Stop right there: Just imagine something a little smaller than a XF, all in aluminium like the new XJ and with that car's muscular front treatment, built around Jaguar's proven five-litre, supercharged V8.

Be afraid, M3 drivers, be very afraid.

The V8 ball-breaker is just wishful thinking on our part but, hidden in a dark corner of the Jaguar Land Rover skunk works, there's something a lot more radical - Jaguar's first crossover.

Jaguar global brand director Adrian Hallmark has admitted that the car exists but says its chances of being signed off for production are no better than 50/50.

If it does get the green light, it'll hit the market around 2016, aimed at fuelling “geographical growth” (Hallmark's words) in non-traditional Jaguar markets such as Brazil, Russia, India and China.

But nobody at Jaguar will say what it's based on.

The most likely scenario is that it will share a modular aluminium platform with the planned new compact sedan. That'll give Jaguar a pigeon pair, much like the BMW 3 Series and X3, based on the same lightweight architecture - but with a huge advantage in that, although the premium market will never accept a front-wheel Jaguar sedan, the success of the FWD Evoque (and much of its engineering) could be translated into an all-aluminium entry-level crossover that would score in a marketplace defined by conventional steel-bodied offerings.

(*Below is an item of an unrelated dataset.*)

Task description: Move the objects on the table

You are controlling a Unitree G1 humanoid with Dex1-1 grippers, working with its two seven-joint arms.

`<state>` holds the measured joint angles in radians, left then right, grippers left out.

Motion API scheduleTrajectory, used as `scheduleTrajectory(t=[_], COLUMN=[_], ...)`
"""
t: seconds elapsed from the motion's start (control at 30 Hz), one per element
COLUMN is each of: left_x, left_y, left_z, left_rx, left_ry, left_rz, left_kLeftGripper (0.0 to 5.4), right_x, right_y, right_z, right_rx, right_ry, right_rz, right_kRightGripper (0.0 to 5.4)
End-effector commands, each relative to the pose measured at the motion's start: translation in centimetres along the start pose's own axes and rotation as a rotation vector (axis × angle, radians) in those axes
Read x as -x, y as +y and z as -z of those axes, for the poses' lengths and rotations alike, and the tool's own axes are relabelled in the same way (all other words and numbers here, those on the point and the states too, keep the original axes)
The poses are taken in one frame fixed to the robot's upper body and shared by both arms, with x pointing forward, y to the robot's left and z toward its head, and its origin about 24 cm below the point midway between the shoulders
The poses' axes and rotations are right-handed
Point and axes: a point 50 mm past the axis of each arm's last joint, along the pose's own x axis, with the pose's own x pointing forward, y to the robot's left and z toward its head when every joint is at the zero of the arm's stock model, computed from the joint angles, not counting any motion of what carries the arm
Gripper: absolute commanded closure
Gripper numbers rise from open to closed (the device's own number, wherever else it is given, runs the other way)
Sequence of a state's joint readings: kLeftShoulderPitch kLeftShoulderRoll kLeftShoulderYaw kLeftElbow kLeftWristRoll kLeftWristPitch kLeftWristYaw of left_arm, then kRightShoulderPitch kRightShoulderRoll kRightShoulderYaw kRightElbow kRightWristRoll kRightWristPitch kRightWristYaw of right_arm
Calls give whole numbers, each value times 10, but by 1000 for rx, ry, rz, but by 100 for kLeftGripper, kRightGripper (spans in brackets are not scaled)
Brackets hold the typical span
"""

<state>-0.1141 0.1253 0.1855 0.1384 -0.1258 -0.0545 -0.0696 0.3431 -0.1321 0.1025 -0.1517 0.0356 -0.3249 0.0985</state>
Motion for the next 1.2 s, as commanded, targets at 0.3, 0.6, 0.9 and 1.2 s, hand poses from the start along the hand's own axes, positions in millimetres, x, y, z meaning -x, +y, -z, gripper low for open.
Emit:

SPORTIER THAN ANY RANGE ROVER

Jaguar is also known to be preparing an all-wheel drive transmission for the current XF and XJ. Forget about the XF - its steel architecture is regarded by the Jaguar boffins as old school - but a full-size SUV, based on the XJ platform, lower-slung and sportier than even a Range Rover Sport, could compete very effectively against the Porsche Cayenne, X5M and Q7.

It would, however, be just as expensive, which is why an X3 rival is more likely to get the green light. But whichever approach Jaguar chooses, we can expect to see a radically high-wasted body shell with crisp, aggressive lines taken from the C-X16 sports car concept.